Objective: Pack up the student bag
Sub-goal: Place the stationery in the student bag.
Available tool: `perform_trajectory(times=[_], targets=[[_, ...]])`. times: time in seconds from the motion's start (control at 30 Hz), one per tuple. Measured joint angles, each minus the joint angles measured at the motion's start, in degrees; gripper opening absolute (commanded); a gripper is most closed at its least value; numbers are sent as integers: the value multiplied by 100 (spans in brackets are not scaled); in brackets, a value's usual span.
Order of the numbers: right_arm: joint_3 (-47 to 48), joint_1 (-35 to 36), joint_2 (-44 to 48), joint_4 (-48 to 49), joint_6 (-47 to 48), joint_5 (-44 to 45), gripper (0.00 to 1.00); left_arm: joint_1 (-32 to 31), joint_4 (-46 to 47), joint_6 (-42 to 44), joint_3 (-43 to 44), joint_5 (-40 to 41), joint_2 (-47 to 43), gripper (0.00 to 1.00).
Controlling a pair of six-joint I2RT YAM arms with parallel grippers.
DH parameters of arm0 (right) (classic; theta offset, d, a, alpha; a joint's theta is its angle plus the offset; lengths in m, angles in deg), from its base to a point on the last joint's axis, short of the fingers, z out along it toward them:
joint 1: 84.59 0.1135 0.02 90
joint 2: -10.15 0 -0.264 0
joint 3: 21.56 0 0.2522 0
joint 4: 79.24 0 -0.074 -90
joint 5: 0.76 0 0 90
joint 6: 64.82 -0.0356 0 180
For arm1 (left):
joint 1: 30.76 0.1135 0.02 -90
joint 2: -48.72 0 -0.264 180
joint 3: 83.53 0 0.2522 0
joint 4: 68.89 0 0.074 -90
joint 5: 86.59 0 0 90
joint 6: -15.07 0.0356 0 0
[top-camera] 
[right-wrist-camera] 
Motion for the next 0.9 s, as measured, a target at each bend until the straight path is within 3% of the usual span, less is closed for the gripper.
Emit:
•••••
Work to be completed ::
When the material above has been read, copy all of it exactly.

Answer to the problem ::
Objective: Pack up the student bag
Sub-goal: Place the stationery in the student bag.
Available tool: `perform_trajectory(times=[_], targets=[[_, ...]])`. times: time in seconds from the motion's start (control at 30 Hz), one per tuple. Measured joint angles, each minus the joint angles measured at the motion's start, in degrees; gripper opening absolute (commanded); a gripper is most closed at its least value; numbers are sent as integers: the value multiplied by 100 (spans in brackets are not scaled); in brackets, a value's usual span.
Order of the numbers: right_arm: joint_3 (-47 to 48), joint_1 (-35 to 36), joint_2 (-44 to 48), joint_4 (-48 to 49), joint_6 (-47 to 48), joint_5 (-44 to 45), gripper (0.00 to 1.00); left_arm: joint_1 (-32 to 31), joint_4 (-46 to 47), joint_6 (-42 to 44), joint_3 (-43 to 44), joint_5 (-40 to 41), joint_2 (-47 to 43), gripper (0.00 to 1.00).
Controlling a pair of six-joint I2RT YAM arms with parallel grippers.
DH parameters of arm0 (right) (classic; theta offset, d, a, alpha; a joint's theta is its angle plus the offset; lengths in m, angles in deg), from its base to a point on the last joint's axis, short of the fingers, z out along it toward them:
joint 1: 84.59 0.1135 0.02 90
joint 2: -10.15 0 -0.264 0
joint 3: 21.56 0 0.2522 0
joint 4: 79.24 0 -0.074 -90
joint 5: 0.76 0 0 90
joint 6: 64.82 -0.0356 0 180
For arm1 (left):
joint 1: 30.76 0.1135 0.02 -90
joint 2: -48.72 0 -0.264 180
joint 3: 83.53 0 0.2522 0
joint 4: 68.89 0 0.074 -90
joint 5: 86.59 0 0 90
joint 6: -15.07 0.0356 0 0
[top-camera] 
[right-wrist-camera] 
Motion for the next 0.9 s, as measured, a target at each bend until the straight path is within 3% of the usual span, less is closed for the gripper.
Emit:

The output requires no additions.